**TASK DIRECTIONS**
Reproduce all of the data exactly as written.
········
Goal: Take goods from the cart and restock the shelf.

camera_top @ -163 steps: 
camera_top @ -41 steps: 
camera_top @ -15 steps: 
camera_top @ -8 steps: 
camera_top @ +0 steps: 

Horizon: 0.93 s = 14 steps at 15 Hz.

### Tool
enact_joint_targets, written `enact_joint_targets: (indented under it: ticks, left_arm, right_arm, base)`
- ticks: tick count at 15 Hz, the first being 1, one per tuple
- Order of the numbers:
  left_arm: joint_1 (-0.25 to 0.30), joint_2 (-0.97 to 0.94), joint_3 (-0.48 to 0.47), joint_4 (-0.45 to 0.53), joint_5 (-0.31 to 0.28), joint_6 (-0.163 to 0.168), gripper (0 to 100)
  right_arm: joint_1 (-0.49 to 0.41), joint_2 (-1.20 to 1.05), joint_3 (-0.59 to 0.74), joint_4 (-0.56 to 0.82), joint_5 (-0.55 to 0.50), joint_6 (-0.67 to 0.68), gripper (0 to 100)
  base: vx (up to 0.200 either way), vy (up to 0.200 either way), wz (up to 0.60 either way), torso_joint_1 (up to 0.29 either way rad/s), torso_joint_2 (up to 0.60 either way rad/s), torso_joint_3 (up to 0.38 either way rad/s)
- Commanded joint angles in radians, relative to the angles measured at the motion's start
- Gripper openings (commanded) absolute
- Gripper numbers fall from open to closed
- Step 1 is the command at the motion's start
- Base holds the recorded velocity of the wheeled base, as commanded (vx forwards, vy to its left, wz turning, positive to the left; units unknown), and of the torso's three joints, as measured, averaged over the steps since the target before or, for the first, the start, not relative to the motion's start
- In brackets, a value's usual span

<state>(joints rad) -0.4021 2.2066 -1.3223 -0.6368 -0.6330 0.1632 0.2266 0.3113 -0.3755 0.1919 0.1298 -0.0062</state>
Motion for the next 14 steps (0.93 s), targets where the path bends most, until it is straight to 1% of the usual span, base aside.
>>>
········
**EXERCISE SOLUTION**
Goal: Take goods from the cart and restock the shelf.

camera_top @ -163 steps: 
camera_top @ -41 steps: 
camera_top @ -15 steps: 
camera_top @ -8 steps: 
camera_top @ +0 steps: 

Horizon: 0.93 s = 14 steps at 15 Hz.

### Tool
enact_joint_targets, written `enact_joint_targets: (indented under it: ticks, left_arm, right_arm, base)`
- ticks: tick count at 15 Hz, the first being 1, one per tuple
- Order of the numbers:
  left_arm: joint_1 (-0.25 to 0.30), joint_2 (-0.97 to 0.94), joint_3 (-0.48 to 0.47), joint_4 (-0.45 to 0.53), joint_5 (-0.31 to 0.28), joint_6 (-0.163 to 0.168), gripper (0 to 100)
  right_arm: joint_1 (-0.49 to 0.41), joint_2 (-1.20 to 1.05), joint_3 (-0.59 to 0.74), joint_4 (-0.56 to 0.82), joint_5 (-0.55 to 0.50), joint_6 (-0.67 to 0.68), gripper (0 to 100)
  base: vx (up to 0.200 either way), vy (up to 0.200 either way), wz (up to 0.60 either way), torso_joint_1 (up to 0.29 either way rad/s), torso_joint_2 (up to 0.60 either way rad/s), torso_joint_3 (up to 0.38 either way rad/s)
- Commanded joint angles in radians, relative to the angles measured at the motion's start
- Gripper openings (commanded) absolute
- Gripper numbers fall from open to closed
- Step 1 is the command at the motion's start
- Base holds the recorded velocity of the wheeled base, as commanded (vx forwards, vy to its left, wz turning, positive to the left; units unknown), and of the torso's three joints, as measured, averaged over the steps since the target before or, for the first, the start, not relative to the motion's start
- In brackets, a value's usual span

<state>(joints rad) -0.4021 2.2066 -1.3223 -0.6368 -0.6330 0.1632 0.2266 0.3113 -0.3755 0.1919 0.1298 -0.0062</state>
Motion for the next 14 steps (0.93 s), targets where the path bends most, until it is straight to 1% of the usual span, base aside.
>>>

The output for this exercise is complete.